--- Available data ---
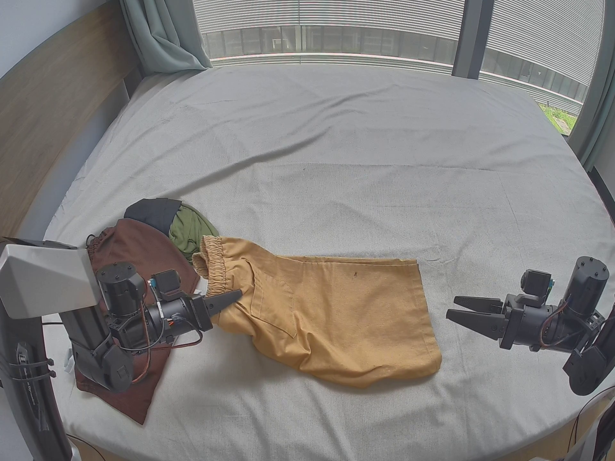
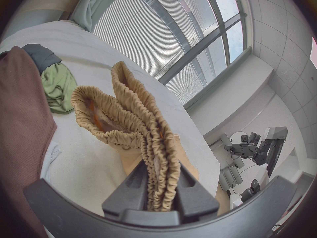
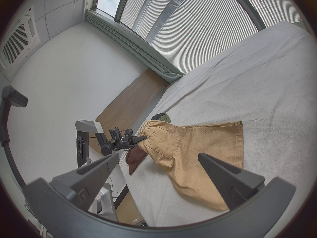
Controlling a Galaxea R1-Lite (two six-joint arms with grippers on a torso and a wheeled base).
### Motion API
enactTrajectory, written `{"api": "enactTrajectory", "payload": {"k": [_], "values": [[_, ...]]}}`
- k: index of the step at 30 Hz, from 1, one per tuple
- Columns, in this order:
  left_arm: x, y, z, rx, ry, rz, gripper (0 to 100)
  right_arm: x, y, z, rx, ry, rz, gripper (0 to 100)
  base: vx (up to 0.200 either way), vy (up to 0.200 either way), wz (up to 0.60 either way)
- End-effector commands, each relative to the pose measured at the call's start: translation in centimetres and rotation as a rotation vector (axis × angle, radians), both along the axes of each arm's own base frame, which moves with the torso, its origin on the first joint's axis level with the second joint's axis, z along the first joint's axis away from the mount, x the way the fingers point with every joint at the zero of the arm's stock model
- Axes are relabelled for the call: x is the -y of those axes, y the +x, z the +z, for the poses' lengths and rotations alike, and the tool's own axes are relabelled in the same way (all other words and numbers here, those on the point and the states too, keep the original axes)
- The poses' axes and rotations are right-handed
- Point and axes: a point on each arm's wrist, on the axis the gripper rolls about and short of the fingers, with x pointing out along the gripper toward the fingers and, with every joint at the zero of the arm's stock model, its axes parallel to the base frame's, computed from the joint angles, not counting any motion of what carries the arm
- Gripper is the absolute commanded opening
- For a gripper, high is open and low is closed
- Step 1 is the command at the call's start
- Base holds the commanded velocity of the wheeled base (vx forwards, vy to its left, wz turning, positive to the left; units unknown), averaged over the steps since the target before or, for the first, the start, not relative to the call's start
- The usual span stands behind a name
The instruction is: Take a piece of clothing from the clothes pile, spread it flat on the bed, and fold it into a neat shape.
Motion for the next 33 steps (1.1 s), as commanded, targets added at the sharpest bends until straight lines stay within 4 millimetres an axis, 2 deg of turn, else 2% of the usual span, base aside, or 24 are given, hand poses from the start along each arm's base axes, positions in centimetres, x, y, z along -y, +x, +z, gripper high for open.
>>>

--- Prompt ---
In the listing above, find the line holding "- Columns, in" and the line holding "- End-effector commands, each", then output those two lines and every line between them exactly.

--- Result ---
- Columns, in this order:
  left_arm: x, y, z, rx, ry, rz, gripper (0 to 100)
  right_arm: x, y, z, rx, ry, rz, gripper (0 to 100)
  base: vx (up to 0.200 either way), vy (up to 0.200 either way), wz (up to 0.60 either way)
- End-effector commands, each relative to the pose measured at the call's start: translation in centimetres and rotation as a rotation vector (axis × angle, radians), both along the axes of each arm's own base frame, which moves with the torso, its origin on the first joint's axis level with the second joint's axis, z along the first joint's axis away from the mount, x the way the fingers point with every joint at the zero of the arm's stock model

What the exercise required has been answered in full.